PySpark, from the ground up Lesson 11 / 60

Writing data: modes, partitions, and the file-count problem

Save modes, partitioned writes, the difference between many small files and one giant file, and why Parquet is the default for a reason.

A Spark job that doesn’t write anything is a Spark job that ran in a notebook and helped nobody. Today we make our work durable. Writing looks like the mirror of reading — df.write instead of spark.read — but it has its own pile of footguns. Save modes you’ll forget exist until they delete production. Partition layouts that turn a five-minute job into a five-hour one. The notorious “I have ten thousand 4KB files in S3 and now my read is slower than the write” problem.

If you read lesson 9 carefully you’ve already seen the bones of df.write.parquet(...). We’re going to take the lid off properly.

The shape of a write

Same dual builder as read:

# Convenience methods
df.write.csv("./out/orders.csv")
df.write.json("./out/orders.json")
df.write.parquet("./out/orders.parquet")

# Builder form
(df.write
   .format("parquet")
   .mode("overwrite")
   .option("compression", "snappy")
   .save("./out/orders.parquet"))

The two forms are equivalent. I default to the builder once a write has more than two options — it reads top-to-bottom and is easier to diff in code review.

Setup, in case you’re starting fresh:

from pyspark.sql import SparkSession

spark = (SparkSession.builder
         .appName("WritingData")
         .master("local[*]")
         .getOrCreate())
spark.sparkContext.setLogLevel("WARN")

orders = (spark.read
          .option("header", "true")
          .option("inferSchema", "true")
          .csv("./data/orders.csv"))

The four save modes

.mode(...) decides what happens when the destination path already exists. There are exactly four values, and you should memorize them:

df.write.mode("error").parquet(path)             # default
df.write.mode("errorifexists").parquet(path)     # alias of "error"
df.write.mode("append").parquet(path)
df.write.mode("overwrite").parquet(path)
df.write.mode("ignore").parquet(path)

error (and its synonym errorifexists) is the default. If the path already exists, Spark refuses to write and raises an exception. This is the right default — it stops you from accidentally clobbering yesterday’s data. Lots of one-off scripts use error simply by not specifying a mode.

append writes new files alongside whatever’s already there. The existing files are untouched; new part-*.parquet files appear in the same folder. This is how you do daily-incremental writes:

todays_orders.write.mode("append").parquet("./data/orders_lake.parquet")
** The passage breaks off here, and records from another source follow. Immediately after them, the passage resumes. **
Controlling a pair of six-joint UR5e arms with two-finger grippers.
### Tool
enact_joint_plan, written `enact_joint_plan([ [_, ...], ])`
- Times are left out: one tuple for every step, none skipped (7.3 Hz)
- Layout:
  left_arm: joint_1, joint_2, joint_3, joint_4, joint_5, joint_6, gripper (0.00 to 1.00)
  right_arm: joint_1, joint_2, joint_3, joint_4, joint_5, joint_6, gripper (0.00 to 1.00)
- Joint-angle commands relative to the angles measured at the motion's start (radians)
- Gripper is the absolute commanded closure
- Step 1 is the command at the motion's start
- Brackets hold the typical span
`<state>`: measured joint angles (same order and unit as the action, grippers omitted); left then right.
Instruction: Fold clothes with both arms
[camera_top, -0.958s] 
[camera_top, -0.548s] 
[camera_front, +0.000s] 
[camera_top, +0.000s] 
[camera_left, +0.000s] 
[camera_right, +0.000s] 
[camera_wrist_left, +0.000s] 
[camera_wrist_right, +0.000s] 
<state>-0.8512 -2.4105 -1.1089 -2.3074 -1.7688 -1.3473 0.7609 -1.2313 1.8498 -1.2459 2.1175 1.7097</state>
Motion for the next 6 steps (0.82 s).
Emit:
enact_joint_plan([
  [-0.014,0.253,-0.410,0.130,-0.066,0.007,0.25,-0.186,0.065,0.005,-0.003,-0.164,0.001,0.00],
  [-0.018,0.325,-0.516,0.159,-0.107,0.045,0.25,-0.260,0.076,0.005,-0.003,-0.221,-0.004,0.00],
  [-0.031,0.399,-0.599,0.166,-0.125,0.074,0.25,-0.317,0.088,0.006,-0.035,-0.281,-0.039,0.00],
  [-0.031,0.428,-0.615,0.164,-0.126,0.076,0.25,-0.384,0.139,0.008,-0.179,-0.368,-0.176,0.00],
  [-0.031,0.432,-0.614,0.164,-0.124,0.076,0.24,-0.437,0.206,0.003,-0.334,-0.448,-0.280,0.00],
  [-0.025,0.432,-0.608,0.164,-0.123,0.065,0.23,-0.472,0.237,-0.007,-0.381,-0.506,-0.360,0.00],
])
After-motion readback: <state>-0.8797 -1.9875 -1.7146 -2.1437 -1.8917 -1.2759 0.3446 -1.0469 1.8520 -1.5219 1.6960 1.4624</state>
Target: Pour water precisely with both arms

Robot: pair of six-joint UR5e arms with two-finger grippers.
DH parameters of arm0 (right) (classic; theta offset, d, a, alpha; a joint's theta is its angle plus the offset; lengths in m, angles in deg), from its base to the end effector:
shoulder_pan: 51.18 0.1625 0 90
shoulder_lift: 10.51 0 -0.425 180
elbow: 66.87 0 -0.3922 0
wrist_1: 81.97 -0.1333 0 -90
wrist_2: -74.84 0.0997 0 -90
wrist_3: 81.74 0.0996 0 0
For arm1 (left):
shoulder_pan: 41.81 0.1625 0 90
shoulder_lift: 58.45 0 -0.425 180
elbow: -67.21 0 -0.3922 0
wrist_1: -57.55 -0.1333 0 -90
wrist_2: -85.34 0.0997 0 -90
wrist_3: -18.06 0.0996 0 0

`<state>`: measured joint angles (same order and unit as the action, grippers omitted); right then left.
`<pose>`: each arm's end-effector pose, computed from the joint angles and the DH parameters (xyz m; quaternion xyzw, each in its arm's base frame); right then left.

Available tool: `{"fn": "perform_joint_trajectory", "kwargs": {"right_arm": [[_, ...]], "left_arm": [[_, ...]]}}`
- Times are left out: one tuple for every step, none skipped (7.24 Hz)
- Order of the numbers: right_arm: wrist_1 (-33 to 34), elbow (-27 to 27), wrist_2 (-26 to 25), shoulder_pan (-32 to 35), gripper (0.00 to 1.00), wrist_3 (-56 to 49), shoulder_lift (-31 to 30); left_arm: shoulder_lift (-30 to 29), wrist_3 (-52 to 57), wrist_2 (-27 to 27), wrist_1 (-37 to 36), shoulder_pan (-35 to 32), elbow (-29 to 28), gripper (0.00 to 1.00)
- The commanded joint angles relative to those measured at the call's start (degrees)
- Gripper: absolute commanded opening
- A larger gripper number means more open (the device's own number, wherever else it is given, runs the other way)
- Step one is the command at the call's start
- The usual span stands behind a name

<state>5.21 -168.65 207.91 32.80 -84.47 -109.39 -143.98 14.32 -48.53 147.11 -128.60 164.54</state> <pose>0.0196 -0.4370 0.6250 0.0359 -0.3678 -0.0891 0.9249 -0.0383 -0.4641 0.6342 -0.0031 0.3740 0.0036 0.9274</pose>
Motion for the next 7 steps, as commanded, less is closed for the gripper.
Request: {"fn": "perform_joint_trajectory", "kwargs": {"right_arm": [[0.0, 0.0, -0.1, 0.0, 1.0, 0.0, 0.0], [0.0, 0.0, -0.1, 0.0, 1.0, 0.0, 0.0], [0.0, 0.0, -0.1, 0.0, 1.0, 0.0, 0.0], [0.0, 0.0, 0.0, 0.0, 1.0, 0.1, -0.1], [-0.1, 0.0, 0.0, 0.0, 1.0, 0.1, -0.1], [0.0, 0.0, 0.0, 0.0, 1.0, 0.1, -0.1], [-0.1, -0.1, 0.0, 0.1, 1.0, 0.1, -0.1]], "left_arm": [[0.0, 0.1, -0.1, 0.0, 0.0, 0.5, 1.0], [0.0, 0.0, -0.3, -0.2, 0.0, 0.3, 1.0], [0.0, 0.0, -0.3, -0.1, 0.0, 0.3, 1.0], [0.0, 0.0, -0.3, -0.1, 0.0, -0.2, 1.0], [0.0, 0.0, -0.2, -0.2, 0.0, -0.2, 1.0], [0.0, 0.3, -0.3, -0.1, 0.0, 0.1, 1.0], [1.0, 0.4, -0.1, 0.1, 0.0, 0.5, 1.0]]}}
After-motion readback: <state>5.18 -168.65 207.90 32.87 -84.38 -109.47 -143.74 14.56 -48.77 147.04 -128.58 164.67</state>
A subtle danger: append mode does not dedupe. If you append the same data twice, you have it twice. There’s no INSERT IGNORE, no upsert. Append is a literal append. (Delta Lake and Apache Iceberg solve this with MERGE INTO. Plain Parquet does not.)

overwrite deletes the existing path and writes fresh. This is destructive and you should treat it that way:

final.write.mode("overwrite").parquet("./data/orders_clean.parquet")

Overwrite is the right mode for “rebuild this dataset from scratch every time” pipelines — typical of dimension tables and aggregated marts. It’s the wrong mode for “add today’s batch to the lake” pipelines. Mix them up and you’ll either accumulate duplicates or wipe a year of history.

There’s a finer-grained variant called dynamic partition overwrite, which only overwrites the partitions present in your write (not the whole path). It’s a config flag rather than a mode:

spark.conf.set("spark.sql.sources.partitionOverwriteMode", "dynamic")

todays_orders.write \
    .mode("overwrite") \
    .partitionBy("OrderDate") \
    .parquet("./data/orders_lake.parquet")

With dynamic, only the OrderDate=2026-03-28/ folder gets replaced; the other dates stay. Without dynamic (the default static mode), the entire orders_lake.parquet/ folder is wiped. The number of teams that have learned this difference the hard way is large. Set dynamic globally in any pipeline that overwrites by partition.

ignore is the strange one. If the path exists, do nothing — silently. No error, no overwrite, no append. Useful in idempotent setup scripts (“create this lookup table if it isn’t there yet”) and almost nothing else. I’ve shipped maybe two mode("ignore") calls in five years.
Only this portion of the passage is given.